President Jacob Zuma said the World Cup brought “priceless” benefits for attracting South Africans of all races into the stands. He said South Africa could now think about staging the Olympics.

But while the World Cup was marked by a show of unity, massive challenges now lurk in a country still struggling to bridge a racial divide some 16 years after the end of apartheid and a gaping chasm between rich and poor.

In a sign of the tensions bubbling below the surface, immigrants fearing anti-foreigner attacks sought refuge in several South African police stations in Cape Town and surrounding areas on Monday after looting at the weekend.

“The challenge, now, is to ensure that the infrastructure that has been developed, particularly the transport infrastructure, benefits all South Africans, especially the poor,” the Nobel Prize-winning archbishop Desmond Tutu said.

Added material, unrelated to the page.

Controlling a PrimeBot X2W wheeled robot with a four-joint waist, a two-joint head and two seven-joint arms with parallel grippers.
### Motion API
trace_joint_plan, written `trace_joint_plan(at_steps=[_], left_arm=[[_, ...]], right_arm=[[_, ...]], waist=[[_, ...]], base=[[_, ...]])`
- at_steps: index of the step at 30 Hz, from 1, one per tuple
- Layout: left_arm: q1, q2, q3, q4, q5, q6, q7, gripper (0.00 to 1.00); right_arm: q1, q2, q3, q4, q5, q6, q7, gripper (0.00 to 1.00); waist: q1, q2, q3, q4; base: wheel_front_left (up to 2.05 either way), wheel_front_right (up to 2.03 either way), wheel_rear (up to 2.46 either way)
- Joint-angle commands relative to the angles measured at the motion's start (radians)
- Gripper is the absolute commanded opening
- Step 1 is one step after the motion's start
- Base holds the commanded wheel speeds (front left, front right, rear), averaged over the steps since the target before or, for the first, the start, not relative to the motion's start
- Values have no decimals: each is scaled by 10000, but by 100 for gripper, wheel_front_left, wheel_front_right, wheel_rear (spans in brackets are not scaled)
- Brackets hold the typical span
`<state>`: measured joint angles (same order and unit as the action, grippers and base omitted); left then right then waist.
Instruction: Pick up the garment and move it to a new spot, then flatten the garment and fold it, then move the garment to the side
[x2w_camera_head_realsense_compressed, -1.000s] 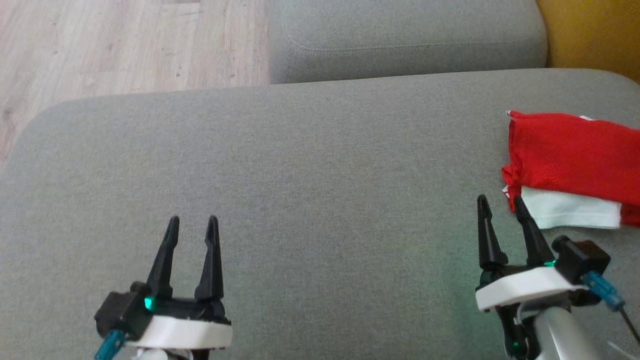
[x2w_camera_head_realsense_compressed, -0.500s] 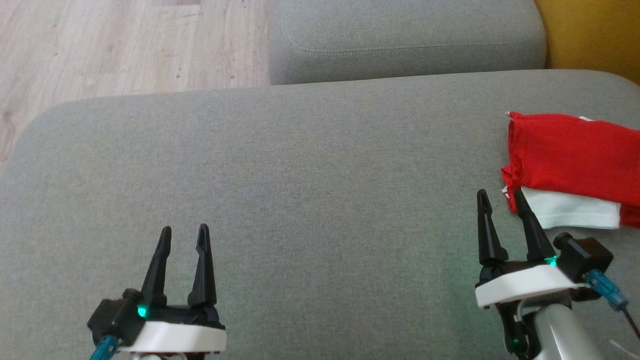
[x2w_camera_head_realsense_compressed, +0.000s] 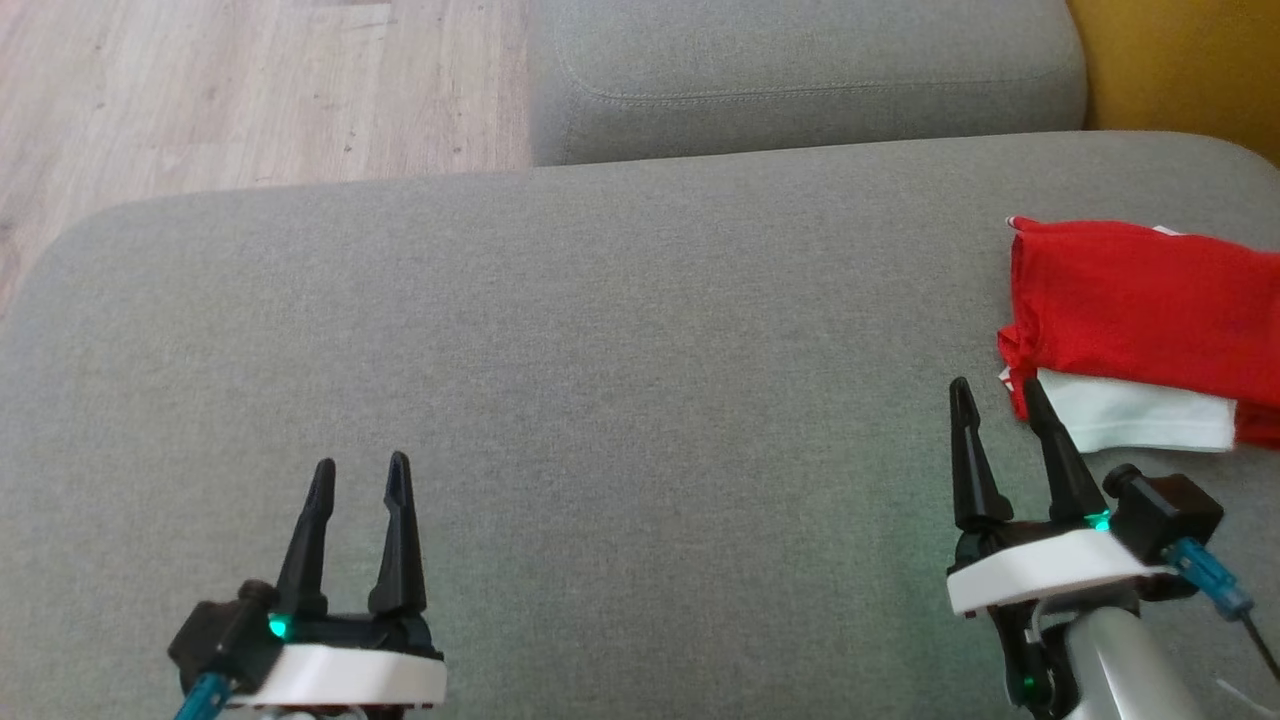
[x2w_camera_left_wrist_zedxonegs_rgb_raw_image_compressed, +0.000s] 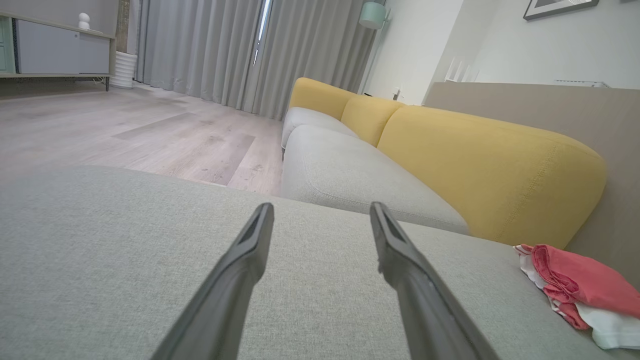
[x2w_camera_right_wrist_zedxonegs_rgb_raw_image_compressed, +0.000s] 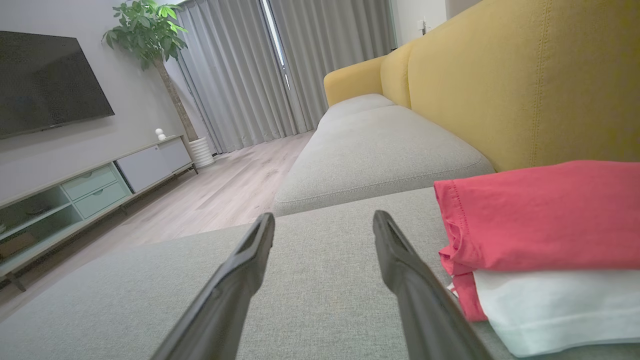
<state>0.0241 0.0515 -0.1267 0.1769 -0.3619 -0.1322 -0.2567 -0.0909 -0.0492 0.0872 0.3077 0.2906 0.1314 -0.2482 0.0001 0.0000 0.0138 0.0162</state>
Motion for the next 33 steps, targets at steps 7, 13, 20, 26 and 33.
trace_joint_plan(at_steps=[7,13,20,26,33], left_arm=[[165,-8,-12,559,-114,0,8,0],[145,24,52,607,-713,8,139,0],[53,62,138,628,-1450,7,309,0],[-24,89,215,645,-2077,5,456,0],[-112,118,310,660,-2801,4,631,0]], right_arm=[[238,13,20,554,29,0,22,0],[274,-11,-37,559,655,0,160,0],[245,-40,-116,494,1425,-1,334,0],[223,-61,-187,434,2081,-1,486,0],[200,-81,-274,363,2837,-2,665,0]], waist=[[0,0,-15,-28],[0,0,-19,-35],[0,0,-24,-42],[0,0,-29,-48],[0,0,-34,-56]], base=[[0,0,0],[0,0,0],[0,0,0],[0,0,0],[0,0,0]])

The Dutch won over few neutrals on Sunday with their sometimes brutal approach towards their opponents. Centreback Johnny Heitinga was sent off and seven other players booked by English referee Howard Webb.

The team however will be given a warm welcome on their return home with a parade along the canals of Amsterdam planned for Tuesday and a reception with Queen Beatrix.

“We have to be very proud of the team. They had us in raptures for a month,” Crown Prince Willem-Alexander told Dutch television.

“They will get the tribute next Tuesday that they deserve (in Amsterdam), and we will all see that it is also quite special to have come second here in South Africa.”

The end of the tournament was marred meanwhile by bomb attacks on crowds watching the World Cup final at two restuarants in the Ugandan capital Kampala which killed 74 people.

Ugandan authorities blamed Somali Islamist militants.